**** Provided data
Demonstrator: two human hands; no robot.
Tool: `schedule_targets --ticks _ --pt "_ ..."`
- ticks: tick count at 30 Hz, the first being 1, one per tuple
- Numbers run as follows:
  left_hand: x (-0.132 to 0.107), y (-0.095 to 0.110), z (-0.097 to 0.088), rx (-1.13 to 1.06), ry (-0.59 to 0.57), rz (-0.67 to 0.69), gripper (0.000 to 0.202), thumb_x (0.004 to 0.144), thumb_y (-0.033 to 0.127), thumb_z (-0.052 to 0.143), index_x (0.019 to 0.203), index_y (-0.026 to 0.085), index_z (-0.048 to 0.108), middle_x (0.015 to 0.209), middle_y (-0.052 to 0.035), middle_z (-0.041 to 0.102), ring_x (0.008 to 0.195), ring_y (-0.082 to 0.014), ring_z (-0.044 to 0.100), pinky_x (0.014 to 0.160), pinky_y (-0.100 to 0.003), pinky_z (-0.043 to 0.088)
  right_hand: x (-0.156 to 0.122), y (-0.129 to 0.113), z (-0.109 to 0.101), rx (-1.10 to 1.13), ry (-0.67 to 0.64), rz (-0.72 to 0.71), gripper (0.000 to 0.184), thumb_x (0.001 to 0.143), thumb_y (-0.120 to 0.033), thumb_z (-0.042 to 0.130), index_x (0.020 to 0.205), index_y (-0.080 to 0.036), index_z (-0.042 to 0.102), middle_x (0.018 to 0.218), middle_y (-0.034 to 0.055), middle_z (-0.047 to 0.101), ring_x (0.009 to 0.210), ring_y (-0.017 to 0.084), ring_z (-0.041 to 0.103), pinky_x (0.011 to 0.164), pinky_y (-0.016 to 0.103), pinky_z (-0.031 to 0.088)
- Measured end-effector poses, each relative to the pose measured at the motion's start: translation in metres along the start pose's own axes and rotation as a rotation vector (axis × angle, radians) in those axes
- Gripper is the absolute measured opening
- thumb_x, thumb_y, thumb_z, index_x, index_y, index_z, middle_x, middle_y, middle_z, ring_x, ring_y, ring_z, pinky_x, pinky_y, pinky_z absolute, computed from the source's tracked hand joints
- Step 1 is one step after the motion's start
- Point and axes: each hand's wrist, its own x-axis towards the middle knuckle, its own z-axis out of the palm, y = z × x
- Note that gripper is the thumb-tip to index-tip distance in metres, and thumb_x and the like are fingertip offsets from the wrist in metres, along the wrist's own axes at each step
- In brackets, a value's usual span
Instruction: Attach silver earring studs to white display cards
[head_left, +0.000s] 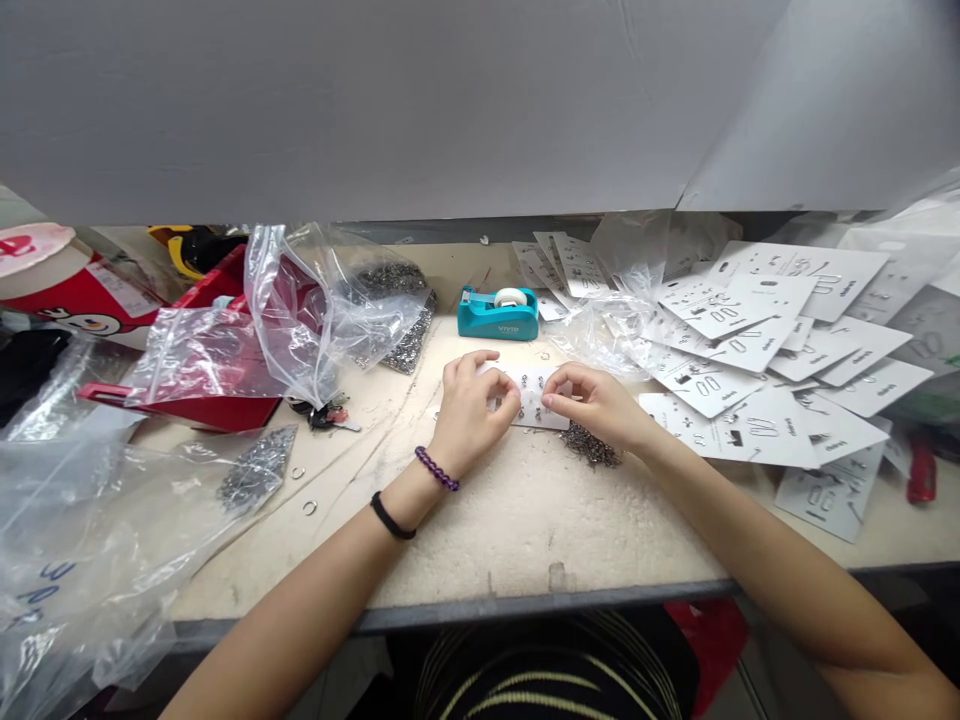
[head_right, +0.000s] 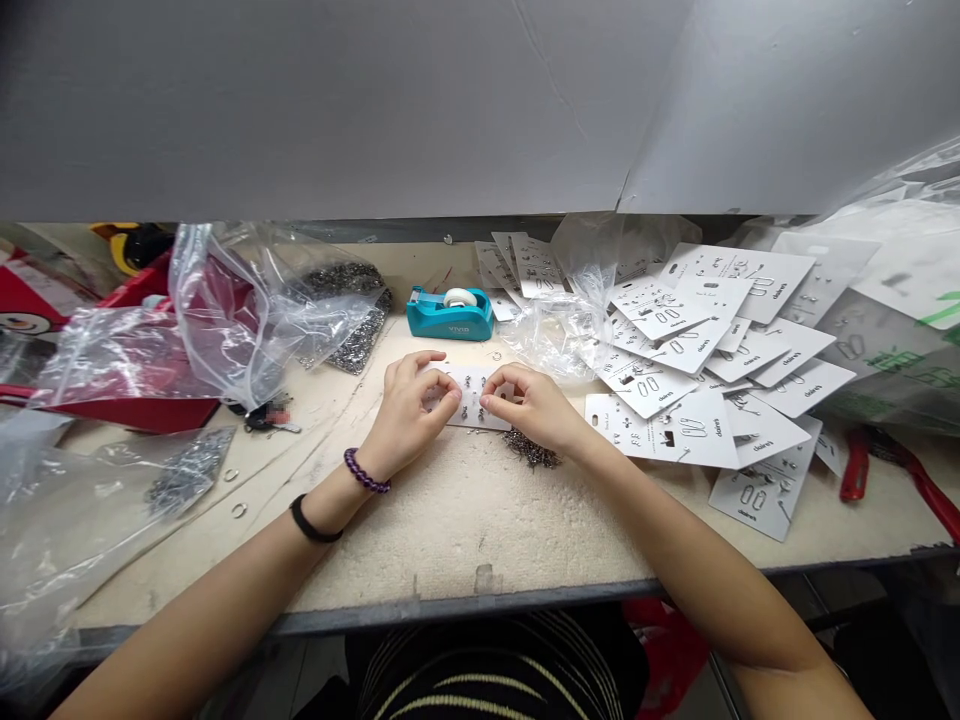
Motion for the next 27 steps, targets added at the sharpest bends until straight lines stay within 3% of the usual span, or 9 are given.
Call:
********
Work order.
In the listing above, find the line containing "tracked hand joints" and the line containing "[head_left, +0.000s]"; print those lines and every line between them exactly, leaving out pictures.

Exercise response.
- thumb_x, thumb_y, thumb_z, index_x, index_y, index_z, middle_x, middle_y, middle_z, ring_x, ring_y, ring_z, pinky_x, pinky_y, pinky_z absolute, computed from the source's tracked hand joints
- Step 1 is one step after the motion's start
- Point and axes: each hand's wrist, its own x-axis towards the middle knuckle, its own z-axis out of the palm, y = z × x
- Note that gripper is the thumb-tip to index-tip distance in metres, and thumb_x and the like are fingertip offsets from the wrist in metres, along the wrist's own axes at each step
- In brackets, a value's usual span
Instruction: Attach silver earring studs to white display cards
[head_left, +0.000s] 

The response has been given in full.